American physical educator, demographer, and statistician

Dorothy Hope Tisdale Eldridge (June 18, 1904 – October 5, 1991) was an American physical educator, demographer, and statistician.

== Early life and education ==
Hope Tisdale was born in Mobile, Alabama, the daughter of Marion Eugene Tisdale and Helen M. Sturtevant Tisdale. She graduated from Barnard College in 1925. She trained for a career as a physical educator at the Boston Central School of Hygiene and Physical Education. She later completed a master's degree at New York University in 1935, and doctoral studies in sociology at the University of North Carolina at Chapel Hill in 1942. Her doctoral thesis was titled "Urbanization: A Study of the Process of Population Concentration in the United States and its Relation to Social Change".

== Career ==
Tisdale taught physical education at the University of North Carolina at Greensboro from 1927 to 1938. In the 1930s she worked with the Works Progress Administration in North Carolina, and became interested in demography and statistics. Pursuing that interest, she took a job as an analyst with the United States Census Bureau from 1942 to 1947, and then with the Food and Agriculture Organization of the United Nations. She was editor of the UN's Demographic Yearbook beginning in 1950.
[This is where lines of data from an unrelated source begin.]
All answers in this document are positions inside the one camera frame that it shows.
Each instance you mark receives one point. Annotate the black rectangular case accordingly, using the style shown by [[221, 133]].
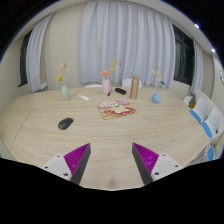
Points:
[[121, 91]]

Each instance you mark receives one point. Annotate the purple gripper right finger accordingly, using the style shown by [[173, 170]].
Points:
[[153, 166]]

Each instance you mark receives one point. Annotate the dark window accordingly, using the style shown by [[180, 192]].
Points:
[[23, 53], [184, 65]]

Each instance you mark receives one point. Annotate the white remote control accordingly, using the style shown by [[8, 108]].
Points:
[[84, 97]]

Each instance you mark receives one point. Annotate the white left curtain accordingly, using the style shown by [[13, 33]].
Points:
[[33, 55]]

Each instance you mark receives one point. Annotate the white right curtain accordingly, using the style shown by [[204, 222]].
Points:
[[198, 68]]

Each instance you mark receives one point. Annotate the large white centre curtain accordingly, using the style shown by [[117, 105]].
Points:
[[131, 37]]

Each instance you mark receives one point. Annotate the black computer mouse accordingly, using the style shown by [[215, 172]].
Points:
[[65, 123]]

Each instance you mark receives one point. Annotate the green vase with dried flowers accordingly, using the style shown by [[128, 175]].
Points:
[[62, 76]]

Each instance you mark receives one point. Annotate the low white chair back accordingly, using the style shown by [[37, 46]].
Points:
[[93, 86]]

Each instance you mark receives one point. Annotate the right dark window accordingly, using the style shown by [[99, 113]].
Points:
[[184, 65]]

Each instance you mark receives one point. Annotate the colourful printed mouse pad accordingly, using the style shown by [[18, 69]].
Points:
[[115, 108]]

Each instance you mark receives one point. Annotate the white chair blue seat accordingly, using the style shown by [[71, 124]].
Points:
[[200, 110], [211, 124]]

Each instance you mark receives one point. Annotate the tan cylindrical bottle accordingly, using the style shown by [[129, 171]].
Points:
[[134, 87]]

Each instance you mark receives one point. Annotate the white chair behind table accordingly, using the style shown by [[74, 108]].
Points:
[[128, 83]]

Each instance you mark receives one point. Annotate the left dark window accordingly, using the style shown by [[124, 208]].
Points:
[[23, 53]]

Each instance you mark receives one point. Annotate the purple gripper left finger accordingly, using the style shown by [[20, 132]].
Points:
[[71, 166]]

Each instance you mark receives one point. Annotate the pink vase with flowers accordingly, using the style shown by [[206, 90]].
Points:
[[106, 76]]

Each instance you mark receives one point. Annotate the blue vase with dried flowers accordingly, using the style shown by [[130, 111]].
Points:
[[156, 98]]
In 1952, Tisdale became a target of the Internal Security Subcommittee of the United States Senate Judiciary Committee, and her refusal to cooperate with their questions led to her dismissal from the UN. She later sued, and was awarded compensation from the United Nations for her firing. She taught sociology at the University of Tampa in 1958.

== Selected publications ==

- "The Process of Urbanization" (1942)
- The implications of regionalism to folk sociology, with illustrations from the Southern regions (1943)
- "Demographic Status of South America" (1945, with Halbert L. Dunn and Nora P. Powell)
- "The Changing Sex Ratio in the United States"
- Forecasts of the Population of the United States, 1945-1975 (1948, with Pascal Kidder Whelpton and Jacob S. Seigel)
- Population policies: A survey of recent developments (1954)
- Still Digging: Interleaves from an Antiquary's Notebook (1955)
- The materials of demography: A selected and annotated bibliography (1959)
- Population Redistribution and Economic Growth, United States, 1870–1950. Vol. III, Demographic Analysis and Interrelations (1964, with Dorothy Swaine Thomas)
- "Demographic Analyses and Interrelations" (1964, with Dorothy Swaine Thomas)
- "Net Intercensal Migration for States and Geographic Divisions of the United States, 1950-1960: Methodological and Substantive Aspects" (1965)
- "The Measurement of Internal Migration" (1966)
- "The estimation of intercensal migration from birth-residence statistics: A study of data for the United States, 1950 and 1960" (1968)
- "The Estimation of Intercensal Migration from Birth-residence Statistics: A Study of Data for the United States, 1950 and 1960" (1968, with Yun Kim)

== Personal life ==
Hope Tisdale married translator and Romance languages professor Carey DeWitt Eldridge in 1942. Hope Tisdale Eldridge died in 1991. Her papers are archived at Columbia University.